[Records from a dataset]
============

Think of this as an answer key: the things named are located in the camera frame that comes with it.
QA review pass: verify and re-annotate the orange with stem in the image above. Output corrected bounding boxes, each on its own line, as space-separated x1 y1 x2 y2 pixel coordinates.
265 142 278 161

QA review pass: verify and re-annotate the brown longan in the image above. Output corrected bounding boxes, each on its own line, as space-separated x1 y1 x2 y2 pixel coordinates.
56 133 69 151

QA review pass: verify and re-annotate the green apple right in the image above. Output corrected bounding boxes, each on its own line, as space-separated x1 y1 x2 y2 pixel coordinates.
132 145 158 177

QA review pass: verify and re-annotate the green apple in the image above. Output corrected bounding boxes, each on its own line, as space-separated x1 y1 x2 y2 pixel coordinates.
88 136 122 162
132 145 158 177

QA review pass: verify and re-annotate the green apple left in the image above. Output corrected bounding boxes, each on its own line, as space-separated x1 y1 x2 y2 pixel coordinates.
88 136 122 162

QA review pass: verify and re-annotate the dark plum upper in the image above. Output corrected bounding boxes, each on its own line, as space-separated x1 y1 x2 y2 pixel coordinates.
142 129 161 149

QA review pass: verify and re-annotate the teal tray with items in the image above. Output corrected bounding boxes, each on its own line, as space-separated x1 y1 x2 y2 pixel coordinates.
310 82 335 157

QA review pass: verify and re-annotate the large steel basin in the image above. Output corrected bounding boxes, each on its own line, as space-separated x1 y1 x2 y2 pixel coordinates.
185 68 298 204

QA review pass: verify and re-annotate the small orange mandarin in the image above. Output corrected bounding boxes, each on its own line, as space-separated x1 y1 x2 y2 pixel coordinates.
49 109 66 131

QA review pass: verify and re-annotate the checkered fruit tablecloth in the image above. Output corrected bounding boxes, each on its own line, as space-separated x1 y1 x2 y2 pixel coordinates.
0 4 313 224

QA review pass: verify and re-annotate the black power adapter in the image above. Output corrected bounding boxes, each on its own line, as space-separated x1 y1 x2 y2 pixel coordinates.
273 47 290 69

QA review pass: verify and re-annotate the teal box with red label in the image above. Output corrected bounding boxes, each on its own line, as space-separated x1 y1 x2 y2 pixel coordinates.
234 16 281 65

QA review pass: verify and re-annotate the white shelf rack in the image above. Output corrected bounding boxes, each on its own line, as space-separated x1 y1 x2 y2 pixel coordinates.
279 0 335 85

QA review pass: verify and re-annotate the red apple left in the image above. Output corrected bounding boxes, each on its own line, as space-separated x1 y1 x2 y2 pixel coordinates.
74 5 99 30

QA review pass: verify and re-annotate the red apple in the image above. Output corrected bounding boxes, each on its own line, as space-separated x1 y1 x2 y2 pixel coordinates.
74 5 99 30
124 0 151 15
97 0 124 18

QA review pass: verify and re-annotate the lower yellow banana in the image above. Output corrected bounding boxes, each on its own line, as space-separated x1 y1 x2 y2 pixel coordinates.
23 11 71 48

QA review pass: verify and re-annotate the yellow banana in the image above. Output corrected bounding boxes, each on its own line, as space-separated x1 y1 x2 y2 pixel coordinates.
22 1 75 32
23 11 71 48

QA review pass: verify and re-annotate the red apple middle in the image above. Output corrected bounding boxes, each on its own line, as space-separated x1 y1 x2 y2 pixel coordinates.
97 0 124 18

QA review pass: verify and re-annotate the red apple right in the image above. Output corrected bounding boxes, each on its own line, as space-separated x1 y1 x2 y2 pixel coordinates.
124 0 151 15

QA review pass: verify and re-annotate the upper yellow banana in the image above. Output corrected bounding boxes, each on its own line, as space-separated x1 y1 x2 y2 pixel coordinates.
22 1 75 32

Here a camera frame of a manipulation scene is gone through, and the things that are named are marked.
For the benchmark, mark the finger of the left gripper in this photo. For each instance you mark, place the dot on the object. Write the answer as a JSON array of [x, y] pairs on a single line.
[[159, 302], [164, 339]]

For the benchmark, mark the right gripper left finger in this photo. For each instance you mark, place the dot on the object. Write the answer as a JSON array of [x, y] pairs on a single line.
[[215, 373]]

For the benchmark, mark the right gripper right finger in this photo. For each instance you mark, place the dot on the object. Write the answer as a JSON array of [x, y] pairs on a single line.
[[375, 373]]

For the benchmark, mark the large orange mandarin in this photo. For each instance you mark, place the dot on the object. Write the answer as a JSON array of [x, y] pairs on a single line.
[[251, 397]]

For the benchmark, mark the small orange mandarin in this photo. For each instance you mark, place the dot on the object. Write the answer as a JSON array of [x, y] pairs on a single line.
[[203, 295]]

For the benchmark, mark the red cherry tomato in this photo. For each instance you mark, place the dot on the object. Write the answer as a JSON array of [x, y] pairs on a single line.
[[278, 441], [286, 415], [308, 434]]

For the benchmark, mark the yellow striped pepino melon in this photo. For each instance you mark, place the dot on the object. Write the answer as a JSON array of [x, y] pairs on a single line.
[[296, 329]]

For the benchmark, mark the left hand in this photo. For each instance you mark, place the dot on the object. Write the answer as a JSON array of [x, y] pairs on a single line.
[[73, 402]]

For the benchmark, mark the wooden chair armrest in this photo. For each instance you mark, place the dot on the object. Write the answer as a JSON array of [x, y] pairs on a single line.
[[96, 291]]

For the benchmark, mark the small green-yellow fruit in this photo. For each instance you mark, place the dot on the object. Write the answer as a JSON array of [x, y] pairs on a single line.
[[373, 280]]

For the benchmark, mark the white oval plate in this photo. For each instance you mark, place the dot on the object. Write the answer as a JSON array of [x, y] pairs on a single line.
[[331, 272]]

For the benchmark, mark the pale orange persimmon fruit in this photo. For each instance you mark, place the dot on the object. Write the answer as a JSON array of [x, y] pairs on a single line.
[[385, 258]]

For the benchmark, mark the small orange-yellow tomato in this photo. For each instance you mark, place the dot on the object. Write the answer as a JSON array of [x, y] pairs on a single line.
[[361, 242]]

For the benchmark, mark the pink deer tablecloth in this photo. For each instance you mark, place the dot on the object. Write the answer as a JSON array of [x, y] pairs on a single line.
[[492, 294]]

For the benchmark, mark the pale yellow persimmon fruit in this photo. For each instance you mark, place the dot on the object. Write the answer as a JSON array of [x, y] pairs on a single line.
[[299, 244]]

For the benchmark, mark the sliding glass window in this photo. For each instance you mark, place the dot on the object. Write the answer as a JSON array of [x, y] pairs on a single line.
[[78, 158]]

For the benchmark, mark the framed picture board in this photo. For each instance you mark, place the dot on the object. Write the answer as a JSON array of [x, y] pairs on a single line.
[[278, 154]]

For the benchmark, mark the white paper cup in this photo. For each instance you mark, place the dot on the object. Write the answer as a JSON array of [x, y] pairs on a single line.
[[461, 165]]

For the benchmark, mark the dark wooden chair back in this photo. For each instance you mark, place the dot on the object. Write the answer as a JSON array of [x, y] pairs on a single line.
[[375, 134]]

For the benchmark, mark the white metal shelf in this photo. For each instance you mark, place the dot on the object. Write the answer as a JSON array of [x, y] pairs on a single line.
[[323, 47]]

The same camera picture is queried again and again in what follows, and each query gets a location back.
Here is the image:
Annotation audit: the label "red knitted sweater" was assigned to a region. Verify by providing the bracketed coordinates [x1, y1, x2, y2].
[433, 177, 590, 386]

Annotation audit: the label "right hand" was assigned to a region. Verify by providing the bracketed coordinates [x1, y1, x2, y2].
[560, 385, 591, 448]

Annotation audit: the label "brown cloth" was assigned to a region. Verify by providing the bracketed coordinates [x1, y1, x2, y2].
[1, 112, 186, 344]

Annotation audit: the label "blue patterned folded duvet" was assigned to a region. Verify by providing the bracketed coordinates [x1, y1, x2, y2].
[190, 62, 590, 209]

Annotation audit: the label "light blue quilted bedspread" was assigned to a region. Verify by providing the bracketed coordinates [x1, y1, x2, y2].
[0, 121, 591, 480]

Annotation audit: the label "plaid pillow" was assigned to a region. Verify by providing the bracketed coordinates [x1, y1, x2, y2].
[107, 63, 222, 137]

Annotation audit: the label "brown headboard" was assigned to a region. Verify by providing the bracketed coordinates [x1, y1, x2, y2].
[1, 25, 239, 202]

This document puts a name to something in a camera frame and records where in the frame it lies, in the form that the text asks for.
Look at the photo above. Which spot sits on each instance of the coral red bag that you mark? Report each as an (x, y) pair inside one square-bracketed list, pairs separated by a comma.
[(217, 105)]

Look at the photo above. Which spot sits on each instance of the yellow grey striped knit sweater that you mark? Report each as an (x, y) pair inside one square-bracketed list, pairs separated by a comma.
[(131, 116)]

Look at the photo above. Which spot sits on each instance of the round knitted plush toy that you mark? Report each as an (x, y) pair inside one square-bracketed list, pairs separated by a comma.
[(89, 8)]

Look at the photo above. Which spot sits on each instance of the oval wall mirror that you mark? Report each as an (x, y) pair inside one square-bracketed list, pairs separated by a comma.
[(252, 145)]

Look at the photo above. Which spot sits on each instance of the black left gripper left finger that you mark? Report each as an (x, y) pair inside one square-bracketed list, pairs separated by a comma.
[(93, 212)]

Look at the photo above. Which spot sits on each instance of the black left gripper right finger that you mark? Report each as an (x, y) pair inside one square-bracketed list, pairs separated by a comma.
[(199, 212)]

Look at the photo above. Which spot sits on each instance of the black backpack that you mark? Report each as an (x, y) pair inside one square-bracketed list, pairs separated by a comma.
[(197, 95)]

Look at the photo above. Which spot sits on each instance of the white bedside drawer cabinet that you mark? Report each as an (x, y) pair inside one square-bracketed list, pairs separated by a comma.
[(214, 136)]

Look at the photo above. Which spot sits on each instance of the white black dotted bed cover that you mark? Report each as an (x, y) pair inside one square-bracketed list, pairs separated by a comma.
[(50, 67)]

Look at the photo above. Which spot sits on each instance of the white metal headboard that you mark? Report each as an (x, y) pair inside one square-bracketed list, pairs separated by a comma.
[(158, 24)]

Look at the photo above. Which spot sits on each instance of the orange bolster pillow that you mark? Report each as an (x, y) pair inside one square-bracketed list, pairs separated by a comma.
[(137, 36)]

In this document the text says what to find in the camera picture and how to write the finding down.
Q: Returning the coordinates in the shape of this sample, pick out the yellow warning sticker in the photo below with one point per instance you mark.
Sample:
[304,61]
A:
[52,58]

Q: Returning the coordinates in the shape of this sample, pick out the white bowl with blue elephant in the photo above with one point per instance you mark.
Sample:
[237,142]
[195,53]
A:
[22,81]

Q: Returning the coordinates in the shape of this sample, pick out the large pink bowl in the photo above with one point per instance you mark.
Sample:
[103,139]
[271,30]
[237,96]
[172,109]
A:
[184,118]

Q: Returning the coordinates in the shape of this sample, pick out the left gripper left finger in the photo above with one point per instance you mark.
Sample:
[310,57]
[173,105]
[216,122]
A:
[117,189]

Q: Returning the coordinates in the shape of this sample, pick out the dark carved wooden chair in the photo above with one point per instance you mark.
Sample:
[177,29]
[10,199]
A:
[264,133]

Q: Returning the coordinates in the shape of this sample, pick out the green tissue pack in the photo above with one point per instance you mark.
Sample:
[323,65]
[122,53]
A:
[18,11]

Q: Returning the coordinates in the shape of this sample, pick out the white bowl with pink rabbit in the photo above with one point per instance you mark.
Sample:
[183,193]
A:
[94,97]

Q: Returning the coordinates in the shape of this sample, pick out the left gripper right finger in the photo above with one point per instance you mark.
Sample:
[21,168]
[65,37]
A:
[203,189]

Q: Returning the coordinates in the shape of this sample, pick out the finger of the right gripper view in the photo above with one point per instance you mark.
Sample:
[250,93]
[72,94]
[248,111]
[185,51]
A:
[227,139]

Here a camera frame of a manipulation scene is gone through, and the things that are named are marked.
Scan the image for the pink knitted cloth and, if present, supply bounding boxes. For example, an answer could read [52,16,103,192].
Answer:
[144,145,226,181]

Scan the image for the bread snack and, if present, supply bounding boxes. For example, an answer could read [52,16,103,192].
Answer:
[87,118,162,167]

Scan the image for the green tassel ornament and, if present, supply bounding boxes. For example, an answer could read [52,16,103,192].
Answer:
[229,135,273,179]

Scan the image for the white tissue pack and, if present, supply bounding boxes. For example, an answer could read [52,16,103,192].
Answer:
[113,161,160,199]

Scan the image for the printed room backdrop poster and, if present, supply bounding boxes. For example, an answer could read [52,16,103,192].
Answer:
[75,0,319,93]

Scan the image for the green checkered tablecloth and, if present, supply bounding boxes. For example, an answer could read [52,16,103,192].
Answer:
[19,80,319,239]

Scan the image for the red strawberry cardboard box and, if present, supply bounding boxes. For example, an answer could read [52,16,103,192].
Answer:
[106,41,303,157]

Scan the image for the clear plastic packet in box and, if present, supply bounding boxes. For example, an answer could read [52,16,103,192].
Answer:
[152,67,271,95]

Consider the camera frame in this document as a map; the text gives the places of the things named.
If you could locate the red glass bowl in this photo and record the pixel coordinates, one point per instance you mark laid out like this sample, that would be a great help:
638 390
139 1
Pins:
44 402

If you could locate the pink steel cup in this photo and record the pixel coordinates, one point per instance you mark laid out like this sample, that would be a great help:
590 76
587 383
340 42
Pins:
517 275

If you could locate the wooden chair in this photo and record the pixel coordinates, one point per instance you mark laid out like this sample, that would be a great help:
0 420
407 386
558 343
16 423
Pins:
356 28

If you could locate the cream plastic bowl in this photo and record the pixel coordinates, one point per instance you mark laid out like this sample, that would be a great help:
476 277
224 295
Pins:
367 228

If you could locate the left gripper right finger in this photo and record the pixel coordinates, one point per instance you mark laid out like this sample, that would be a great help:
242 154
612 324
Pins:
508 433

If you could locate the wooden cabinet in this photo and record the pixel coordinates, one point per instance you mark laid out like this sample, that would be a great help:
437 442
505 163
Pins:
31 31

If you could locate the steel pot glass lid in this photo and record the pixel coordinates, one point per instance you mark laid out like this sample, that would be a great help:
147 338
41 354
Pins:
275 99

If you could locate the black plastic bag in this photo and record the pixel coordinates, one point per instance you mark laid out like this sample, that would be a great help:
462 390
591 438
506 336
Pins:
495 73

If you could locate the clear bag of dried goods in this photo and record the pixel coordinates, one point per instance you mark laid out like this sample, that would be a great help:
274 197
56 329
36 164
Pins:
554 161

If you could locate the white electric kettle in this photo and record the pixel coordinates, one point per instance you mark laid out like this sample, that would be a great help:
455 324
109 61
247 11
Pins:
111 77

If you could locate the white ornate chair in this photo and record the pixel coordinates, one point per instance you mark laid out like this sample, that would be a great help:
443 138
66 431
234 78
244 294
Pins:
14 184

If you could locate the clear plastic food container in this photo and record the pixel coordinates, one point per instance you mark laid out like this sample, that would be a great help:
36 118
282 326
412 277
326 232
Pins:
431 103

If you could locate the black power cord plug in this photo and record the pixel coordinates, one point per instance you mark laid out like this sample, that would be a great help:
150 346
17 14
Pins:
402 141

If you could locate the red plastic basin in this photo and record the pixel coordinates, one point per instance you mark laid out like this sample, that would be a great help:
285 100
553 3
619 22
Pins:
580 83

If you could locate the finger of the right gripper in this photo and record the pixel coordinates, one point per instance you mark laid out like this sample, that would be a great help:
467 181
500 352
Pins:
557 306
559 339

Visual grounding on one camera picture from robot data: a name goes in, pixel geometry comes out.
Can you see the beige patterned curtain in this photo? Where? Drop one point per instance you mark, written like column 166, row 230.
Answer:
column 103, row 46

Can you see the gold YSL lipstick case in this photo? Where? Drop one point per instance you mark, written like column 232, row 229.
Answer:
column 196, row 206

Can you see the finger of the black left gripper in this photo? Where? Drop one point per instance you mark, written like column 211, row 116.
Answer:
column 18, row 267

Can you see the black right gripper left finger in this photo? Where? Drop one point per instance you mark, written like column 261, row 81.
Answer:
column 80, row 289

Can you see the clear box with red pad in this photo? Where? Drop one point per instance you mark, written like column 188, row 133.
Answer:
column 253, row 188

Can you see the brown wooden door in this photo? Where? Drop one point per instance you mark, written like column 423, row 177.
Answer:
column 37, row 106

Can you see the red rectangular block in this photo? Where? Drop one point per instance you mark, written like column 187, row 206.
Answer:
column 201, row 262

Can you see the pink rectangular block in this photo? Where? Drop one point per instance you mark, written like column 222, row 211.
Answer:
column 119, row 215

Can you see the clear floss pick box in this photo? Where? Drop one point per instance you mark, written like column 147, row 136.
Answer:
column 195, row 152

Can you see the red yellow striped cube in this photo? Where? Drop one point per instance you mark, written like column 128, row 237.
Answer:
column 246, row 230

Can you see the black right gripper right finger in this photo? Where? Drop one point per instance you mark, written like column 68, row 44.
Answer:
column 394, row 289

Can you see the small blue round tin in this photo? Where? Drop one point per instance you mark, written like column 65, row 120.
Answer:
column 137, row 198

============

Exercise objective – Gather up, from the records above, each line where the word "block" appears.

Task answer –
Can you see the red rectangular block in this photo? Where? Drop one point per instance you mark, written like column 187, row 206.
Can you see the pink rectangular block in this photo? Where? Drop one point per instance you mark, written like column 222, row 211.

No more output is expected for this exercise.